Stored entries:
|---|

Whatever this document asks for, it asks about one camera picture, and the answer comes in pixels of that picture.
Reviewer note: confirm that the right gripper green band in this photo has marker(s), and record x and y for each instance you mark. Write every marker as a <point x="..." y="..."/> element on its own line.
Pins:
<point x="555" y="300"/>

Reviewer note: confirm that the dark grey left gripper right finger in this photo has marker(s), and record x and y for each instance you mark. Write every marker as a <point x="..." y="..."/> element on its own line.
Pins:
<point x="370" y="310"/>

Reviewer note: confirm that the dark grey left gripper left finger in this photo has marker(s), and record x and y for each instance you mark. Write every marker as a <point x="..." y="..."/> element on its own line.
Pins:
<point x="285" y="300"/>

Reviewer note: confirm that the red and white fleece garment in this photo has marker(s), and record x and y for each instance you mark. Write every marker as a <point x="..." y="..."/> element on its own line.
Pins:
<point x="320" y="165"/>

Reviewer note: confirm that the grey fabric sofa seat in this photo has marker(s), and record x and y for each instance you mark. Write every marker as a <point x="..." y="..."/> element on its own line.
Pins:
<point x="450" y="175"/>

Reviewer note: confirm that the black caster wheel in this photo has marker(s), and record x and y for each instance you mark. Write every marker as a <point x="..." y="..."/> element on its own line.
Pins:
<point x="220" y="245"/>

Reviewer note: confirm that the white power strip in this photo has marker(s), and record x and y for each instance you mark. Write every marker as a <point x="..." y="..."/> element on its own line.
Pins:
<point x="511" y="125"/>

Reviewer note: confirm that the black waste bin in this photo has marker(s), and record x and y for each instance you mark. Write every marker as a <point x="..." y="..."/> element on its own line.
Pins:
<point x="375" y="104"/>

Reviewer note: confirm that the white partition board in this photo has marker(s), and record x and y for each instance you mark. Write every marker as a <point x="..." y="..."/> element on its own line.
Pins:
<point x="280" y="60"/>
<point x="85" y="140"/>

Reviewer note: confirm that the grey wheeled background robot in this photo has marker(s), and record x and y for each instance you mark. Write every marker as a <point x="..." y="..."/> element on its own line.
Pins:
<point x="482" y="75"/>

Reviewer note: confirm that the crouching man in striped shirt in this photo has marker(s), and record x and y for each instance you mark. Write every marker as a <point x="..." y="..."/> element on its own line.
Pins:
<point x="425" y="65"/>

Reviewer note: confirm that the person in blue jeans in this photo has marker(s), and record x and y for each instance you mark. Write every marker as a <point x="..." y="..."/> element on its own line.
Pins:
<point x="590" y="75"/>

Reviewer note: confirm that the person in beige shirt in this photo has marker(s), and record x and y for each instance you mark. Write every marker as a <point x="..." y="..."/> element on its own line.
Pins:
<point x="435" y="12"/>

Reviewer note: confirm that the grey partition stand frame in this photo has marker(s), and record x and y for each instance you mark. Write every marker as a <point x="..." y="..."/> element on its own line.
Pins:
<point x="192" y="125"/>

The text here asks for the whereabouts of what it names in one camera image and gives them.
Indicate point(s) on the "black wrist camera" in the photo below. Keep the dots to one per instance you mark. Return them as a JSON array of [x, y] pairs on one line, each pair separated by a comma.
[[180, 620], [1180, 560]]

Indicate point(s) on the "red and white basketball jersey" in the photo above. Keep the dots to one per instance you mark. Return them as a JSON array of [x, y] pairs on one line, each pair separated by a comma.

|---|

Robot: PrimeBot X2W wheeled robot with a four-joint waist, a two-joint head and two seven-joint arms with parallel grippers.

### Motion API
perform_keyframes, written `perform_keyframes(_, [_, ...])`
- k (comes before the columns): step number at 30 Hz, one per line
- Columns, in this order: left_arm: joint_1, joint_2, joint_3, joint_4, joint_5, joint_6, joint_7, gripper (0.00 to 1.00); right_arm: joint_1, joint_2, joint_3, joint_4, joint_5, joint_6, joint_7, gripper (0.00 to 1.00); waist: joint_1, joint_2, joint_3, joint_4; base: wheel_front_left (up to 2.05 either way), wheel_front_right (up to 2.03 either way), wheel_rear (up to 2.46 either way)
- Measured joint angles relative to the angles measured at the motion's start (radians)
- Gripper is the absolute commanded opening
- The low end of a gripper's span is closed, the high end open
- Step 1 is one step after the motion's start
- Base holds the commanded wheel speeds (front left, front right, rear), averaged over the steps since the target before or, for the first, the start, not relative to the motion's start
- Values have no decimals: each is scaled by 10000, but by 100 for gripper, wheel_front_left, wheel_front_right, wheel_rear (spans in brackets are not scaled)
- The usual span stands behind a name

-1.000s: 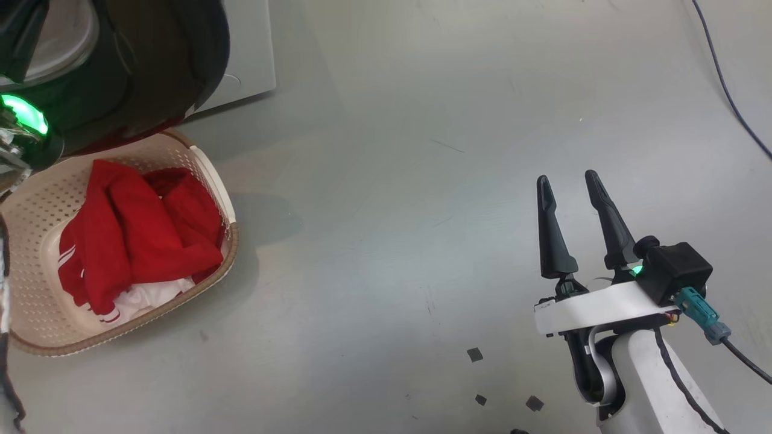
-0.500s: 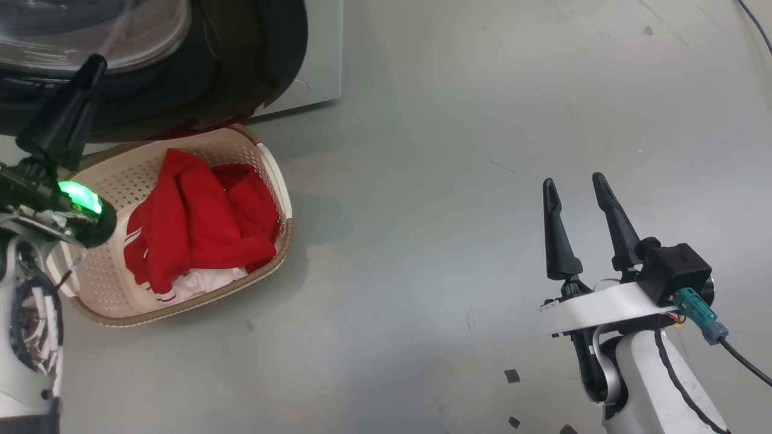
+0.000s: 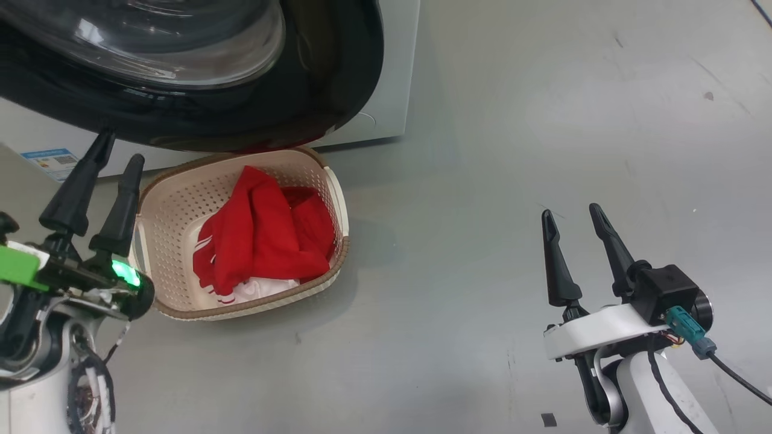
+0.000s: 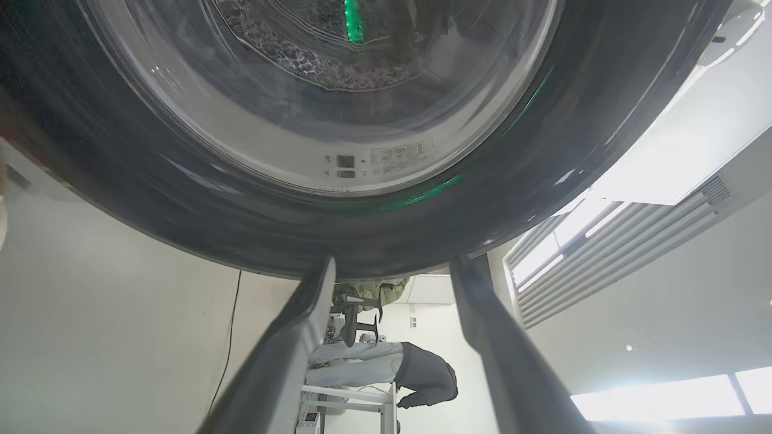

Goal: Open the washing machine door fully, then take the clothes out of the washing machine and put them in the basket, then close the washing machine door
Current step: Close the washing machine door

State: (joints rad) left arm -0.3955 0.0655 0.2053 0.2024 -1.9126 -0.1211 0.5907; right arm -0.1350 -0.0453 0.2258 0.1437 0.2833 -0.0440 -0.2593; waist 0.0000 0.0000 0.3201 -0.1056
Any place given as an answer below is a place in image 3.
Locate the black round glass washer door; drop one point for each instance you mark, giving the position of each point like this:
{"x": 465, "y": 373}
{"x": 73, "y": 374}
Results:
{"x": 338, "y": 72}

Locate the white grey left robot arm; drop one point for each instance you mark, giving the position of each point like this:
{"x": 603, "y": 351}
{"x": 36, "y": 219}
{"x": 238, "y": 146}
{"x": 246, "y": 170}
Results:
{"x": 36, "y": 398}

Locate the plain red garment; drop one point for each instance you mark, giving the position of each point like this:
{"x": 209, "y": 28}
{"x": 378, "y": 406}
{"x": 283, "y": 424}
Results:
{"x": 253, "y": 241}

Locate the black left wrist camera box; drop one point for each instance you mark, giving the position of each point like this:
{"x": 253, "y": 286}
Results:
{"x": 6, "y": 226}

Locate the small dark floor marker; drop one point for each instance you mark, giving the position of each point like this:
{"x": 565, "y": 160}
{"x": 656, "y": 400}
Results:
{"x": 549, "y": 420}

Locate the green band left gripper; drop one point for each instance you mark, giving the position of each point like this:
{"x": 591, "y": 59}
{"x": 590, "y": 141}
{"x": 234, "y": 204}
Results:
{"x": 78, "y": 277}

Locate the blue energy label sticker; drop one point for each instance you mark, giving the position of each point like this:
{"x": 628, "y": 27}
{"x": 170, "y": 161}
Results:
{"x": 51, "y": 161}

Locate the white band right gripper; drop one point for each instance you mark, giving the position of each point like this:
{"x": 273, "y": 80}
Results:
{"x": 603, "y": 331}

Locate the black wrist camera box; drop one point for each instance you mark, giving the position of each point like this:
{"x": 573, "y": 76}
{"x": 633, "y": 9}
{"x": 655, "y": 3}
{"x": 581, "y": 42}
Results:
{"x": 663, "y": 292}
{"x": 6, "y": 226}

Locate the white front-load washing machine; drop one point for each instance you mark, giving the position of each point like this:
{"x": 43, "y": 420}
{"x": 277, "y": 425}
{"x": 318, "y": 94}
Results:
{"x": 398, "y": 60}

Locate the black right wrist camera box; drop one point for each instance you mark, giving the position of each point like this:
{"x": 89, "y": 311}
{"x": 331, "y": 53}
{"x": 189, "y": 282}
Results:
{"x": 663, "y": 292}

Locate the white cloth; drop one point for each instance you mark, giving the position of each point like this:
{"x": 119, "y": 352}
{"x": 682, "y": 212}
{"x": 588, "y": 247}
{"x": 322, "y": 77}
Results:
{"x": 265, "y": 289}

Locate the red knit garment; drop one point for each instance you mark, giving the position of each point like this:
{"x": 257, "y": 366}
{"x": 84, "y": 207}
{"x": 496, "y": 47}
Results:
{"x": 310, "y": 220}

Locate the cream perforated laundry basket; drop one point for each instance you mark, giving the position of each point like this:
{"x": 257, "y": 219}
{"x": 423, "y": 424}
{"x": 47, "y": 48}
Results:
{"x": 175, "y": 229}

|---|

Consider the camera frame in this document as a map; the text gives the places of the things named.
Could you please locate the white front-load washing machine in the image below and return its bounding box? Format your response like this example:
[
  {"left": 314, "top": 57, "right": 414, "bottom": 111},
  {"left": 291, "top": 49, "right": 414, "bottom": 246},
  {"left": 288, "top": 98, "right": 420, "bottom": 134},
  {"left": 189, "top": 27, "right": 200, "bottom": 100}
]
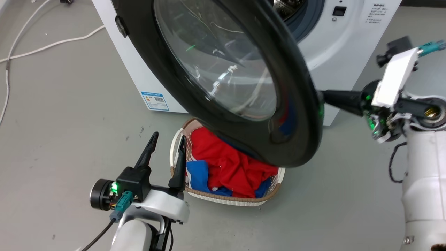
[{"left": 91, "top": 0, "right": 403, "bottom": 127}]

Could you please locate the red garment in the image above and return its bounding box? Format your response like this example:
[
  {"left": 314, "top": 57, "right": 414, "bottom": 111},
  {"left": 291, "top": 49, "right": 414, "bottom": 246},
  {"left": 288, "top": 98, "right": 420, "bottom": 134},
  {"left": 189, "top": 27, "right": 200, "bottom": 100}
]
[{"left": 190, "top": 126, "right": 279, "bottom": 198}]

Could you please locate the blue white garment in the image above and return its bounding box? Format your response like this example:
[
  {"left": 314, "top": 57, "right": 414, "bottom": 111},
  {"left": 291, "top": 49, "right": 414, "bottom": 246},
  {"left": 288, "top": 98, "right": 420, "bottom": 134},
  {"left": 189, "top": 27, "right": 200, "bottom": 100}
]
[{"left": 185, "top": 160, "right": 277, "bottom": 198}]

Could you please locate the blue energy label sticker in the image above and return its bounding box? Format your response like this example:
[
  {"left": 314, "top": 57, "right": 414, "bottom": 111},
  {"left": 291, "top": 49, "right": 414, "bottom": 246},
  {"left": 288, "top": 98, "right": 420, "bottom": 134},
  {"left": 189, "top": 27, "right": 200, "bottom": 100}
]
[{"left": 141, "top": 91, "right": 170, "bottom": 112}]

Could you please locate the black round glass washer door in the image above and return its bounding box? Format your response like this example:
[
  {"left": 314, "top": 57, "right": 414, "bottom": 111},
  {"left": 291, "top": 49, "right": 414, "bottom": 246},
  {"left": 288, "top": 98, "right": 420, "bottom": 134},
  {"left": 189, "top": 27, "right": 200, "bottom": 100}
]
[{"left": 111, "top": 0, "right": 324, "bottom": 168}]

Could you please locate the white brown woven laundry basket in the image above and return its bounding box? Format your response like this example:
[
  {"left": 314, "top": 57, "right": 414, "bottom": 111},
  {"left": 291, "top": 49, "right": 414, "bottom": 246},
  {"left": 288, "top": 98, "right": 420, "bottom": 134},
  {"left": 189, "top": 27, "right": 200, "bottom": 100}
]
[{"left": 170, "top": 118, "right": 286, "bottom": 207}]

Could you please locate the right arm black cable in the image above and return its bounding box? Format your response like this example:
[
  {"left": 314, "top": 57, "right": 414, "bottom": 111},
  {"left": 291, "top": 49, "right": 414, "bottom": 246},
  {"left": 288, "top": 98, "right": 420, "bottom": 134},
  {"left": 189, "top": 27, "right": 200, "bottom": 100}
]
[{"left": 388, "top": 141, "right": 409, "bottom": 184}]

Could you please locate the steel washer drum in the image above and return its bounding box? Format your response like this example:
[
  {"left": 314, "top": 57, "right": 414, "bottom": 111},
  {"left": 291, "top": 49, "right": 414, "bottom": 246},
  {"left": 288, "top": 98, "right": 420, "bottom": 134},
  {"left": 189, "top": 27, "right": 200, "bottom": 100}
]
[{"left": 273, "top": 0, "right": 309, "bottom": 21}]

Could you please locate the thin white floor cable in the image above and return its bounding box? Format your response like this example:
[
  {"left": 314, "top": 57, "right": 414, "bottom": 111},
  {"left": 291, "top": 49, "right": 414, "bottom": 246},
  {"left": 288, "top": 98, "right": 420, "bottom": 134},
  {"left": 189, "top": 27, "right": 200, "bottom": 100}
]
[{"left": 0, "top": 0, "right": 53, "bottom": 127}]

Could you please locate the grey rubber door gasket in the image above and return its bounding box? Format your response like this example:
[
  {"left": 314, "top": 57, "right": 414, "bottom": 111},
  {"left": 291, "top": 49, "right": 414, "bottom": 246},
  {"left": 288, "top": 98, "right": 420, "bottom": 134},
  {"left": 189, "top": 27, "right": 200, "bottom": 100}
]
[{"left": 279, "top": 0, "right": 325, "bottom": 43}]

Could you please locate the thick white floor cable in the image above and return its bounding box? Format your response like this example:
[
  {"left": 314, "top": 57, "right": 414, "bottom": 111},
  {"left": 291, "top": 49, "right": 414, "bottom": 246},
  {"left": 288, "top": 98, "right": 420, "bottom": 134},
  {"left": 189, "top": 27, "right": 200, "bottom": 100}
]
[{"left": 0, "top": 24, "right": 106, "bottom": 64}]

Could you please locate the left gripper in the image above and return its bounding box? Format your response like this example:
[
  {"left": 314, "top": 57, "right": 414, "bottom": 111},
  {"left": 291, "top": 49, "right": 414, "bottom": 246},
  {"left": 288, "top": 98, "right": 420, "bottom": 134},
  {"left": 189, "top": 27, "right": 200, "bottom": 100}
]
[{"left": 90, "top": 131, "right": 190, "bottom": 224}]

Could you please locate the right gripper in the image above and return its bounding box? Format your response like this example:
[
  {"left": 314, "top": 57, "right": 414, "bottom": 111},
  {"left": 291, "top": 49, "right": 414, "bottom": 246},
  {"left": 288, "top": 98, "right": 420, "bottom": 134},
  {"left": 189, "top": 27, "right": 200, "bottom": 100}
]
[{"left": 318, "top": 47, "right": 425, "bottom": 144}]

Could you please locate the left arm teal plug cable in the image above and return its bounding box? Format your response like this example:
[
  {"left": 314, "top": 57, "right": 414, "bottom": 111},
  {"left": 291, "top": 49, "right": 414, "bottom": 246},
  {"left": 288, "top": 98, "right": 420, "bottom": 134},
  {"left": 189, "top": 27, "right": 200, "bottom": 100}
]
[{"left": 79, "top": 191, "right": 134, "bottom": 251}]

|---|

— EXERCISE DETAILS —
In the data above, which lines lie between the line with "Whatever this document" and the line with "Reviewer note: confirm that the white partition", inclusive? Print those lines exactly and nothing else.

— REPLY TO THE TASK —
Whatever this document asks for, it asks about one camera picture, and the answer comes in pixels of that picture.
Reviewer note: confirm that the right gripper green band in this photo has marker(s), and record x and y for each instance you mark. Write every marker as a <point x="..." y="..."/> element on its own line.
Pins:
<point x="555" y="300"/>

Reviewer note: confirm that the dark grey left gripper right finger in this photo has marker(s), and record x and y for each instance you mark. Write every marker as a <point x="..." y="..."/> element on its own line.
Pins:
<point x="370" y="310"/>

Reviewer note: confirm that the dark grey left gripper left finger in this photo has marker(s), and record x and y for each instance you mark. Write every marker as a <point x="..." y="..."/> element on its own line.
Pins:
<point x="285" y="300"/>

Reviewer note: confirm that the red and white fleece garment in this photo has marker(s), and record x and y for each instance you mark. Write every marker as a <point x="..." y="..."/> element on its own line.
Pins:
<point x="320" y="165"/>

Reviewer note: confirm that the grey fabric sofa seat in this photo has marker(s), and record x and y for each instance you mark. Write every marker as a <point x="..." y="..."/> element on its own line.
Pins:
<point x="450" y="175"/>

Reviewer note: confirm that the black caster wheel in this photo has marker(s), and record x and y for each instance you mark. Write every marker as a <point x="..." y="..."/> element on its own line.
Pins:
<point x="220" y="245"/>

Reviewer note: confirm that the white power strip in this photo has marker(s), and record x and y for each instance you mark. Write every marker as a <point x="..." y="..."/> element on its own line.
Pins:
<point x="511" y="125"/>

Reviewer note: confirm that the black waste bin in this photo has marker(s), and record x and y for each instance you mark. Write every marker as a <point x="..." y="..."/> element on its own line.
Pins:
<point x="375" y="104"/>

Reviewer note: confirm that the white partition board in this photo has marker(s), and record x and y for each instance you mark. Write every marker as a <point x="..." y="..."/> element on its own line.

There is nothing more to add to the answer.